Catherine Trautmann : En matière d’entreprises attributaires de marchés publics, je réponds oui. L’indépendance reposera sur un faisceau de mesures, y compris la non-compatibilité entre mandats sociaux. En matière de concurrence, je réponds également oui. Dans le domaine de la concentration, on a trop longtemps confondu la notion de seuil capitalistique avec des mesures anti-concentration. Le législateur a élevé le seuil de détention d’une chaîne par un seul actionnaire à 49 % au lieu de 25 %. Qu’est-ce que cela a changé ? C’est pourquoi je propose des mesures beaucoup plus directes.

La Tribune : Les principaux opérateurs peuvent-ils être rassurés aujourd’hui ?

Catherine Trautmann : Ma première aspiration n’est pas de fragiliser le secteur. Je souhaite au contraire que les groupes français puissent largement affronter la concurrence internationale, mais dégagés d’un certain nombre de particularités à la française. Mais jusqu’à présent, les lois se sont surtout attachées à préserver l’indépendance de l’information par rapport au pouvoir politique. Aujourd’hui, il est impossible de ne pas s’attacher au contexte technologique et économique qui évolue rapidement.

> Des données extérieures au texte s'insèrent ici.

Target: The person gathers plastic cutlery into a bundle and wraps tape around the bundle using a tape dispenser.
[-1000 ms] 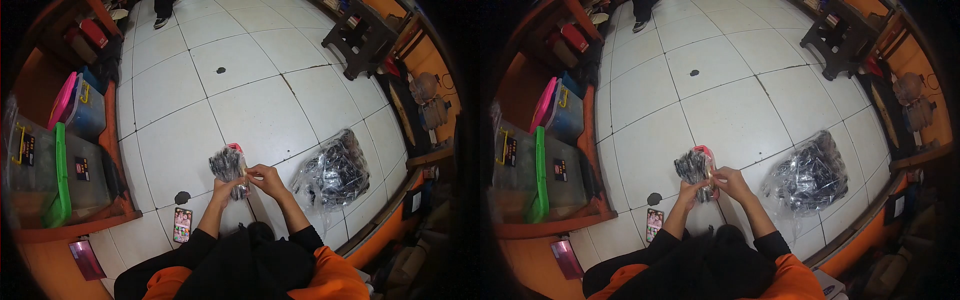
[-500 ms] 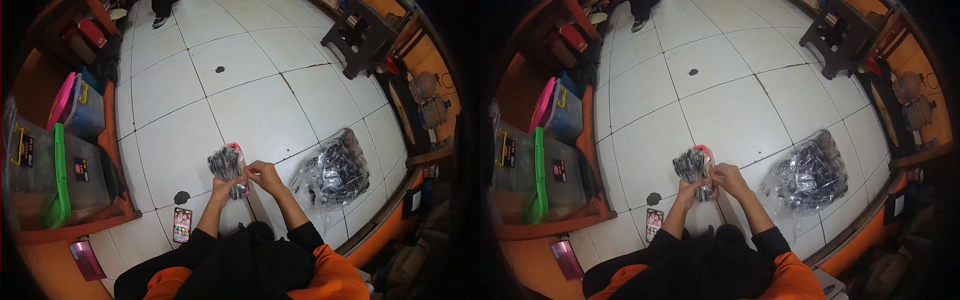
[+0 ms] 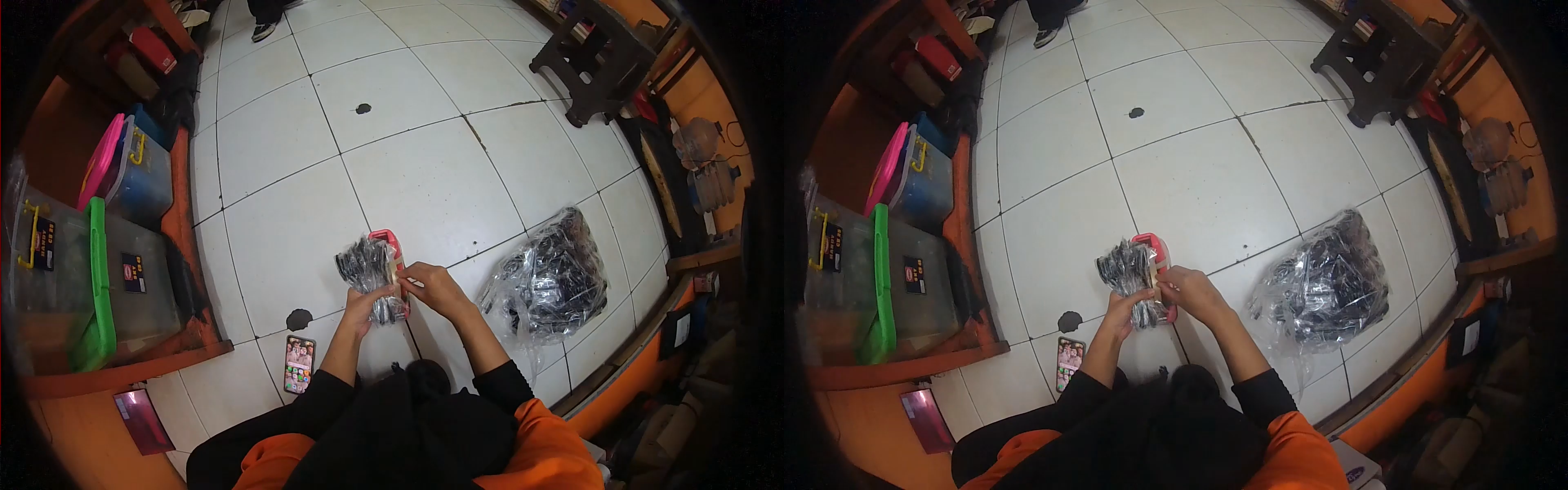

La Tribune : Quel est votre calendrier ?

Catherine Trautmann : Nous entrons à partir d’aujourd’hui dans une phase de concertation très large avec les entreprises, les syndicats professionnels et les parlementaires. Je souhaite un débat dépassionné, au regard des enjeux dans le domaine de l’emploi. L’audiovisuel recèle un fort potentiel de création d’emplois. Pour éviter les rumeurs et les palabres entre deux portes qui peuvent déstabiliser le secteur, je souhaite que les contributions de tous soient écrites et rendues publiques. Elles devront m’être rendues avant la fin du mois de février. Le dépôt du texte devrait intervenir au mois d’avril et son examen, si possible, avant la fin de la législation parlementaire. Je ne suis pas maître du calendrier parlementaire, mais il faut faire vite, s’agissant notamment de la fusion d’Arte et de La Cinquième et de la création de l’entité juridique France Télévision.

La Tribune : Hormis ces derniers points, le projet de loi englobera-t-il le service public ?

Catherine Trautmann : Les mandats des présidents des entreprises sera allongé. À trois ans, il est impossible de piloter une chaîne. Mais pour ce qui concerne le financement du service public, il relève de la loi de finances. C’est un point auquel j’attache beaucoup d’importance. Dans ma communication au Conseil des ministres, j’ai donc pris l’engagement formel de passer à la pluriannualité budgétaire pour les services publics audiovisuels, lors de la prochaine loi de finances. Cet examen du mode de financement des chaînes devrait logiquement s’accompagner d’une augmentation des ressources.

La Tribune : À quand alors une réforme du service public audiovisuel ?

Catherine Trautmann : Les chaînes doivent construire leur plan stratégique d’ici le mois d’avril. À ce moment-là, nous pourrons en reparler. Mais il est certain que je souhaite réformer le rôle de la tutelle sur les entreprises

La Tribune : Votre projet ne donne-t-il pas quitus au CSA, alors que son action a néanmoins été beaucoup critiquée ?

Catherine Trautmann : Dès lors que le CSA n’a pas toujours eu les moyens d’exercer ses compétences, on ne peut lui reprocher son manque d’efficacité. C’est en repérant les manques et en les comblant qu’il lui sera possible d’être efficace. Je souhaite que le projet de loi apportera de surcroît une clarification du rôle de l’État et du CSA.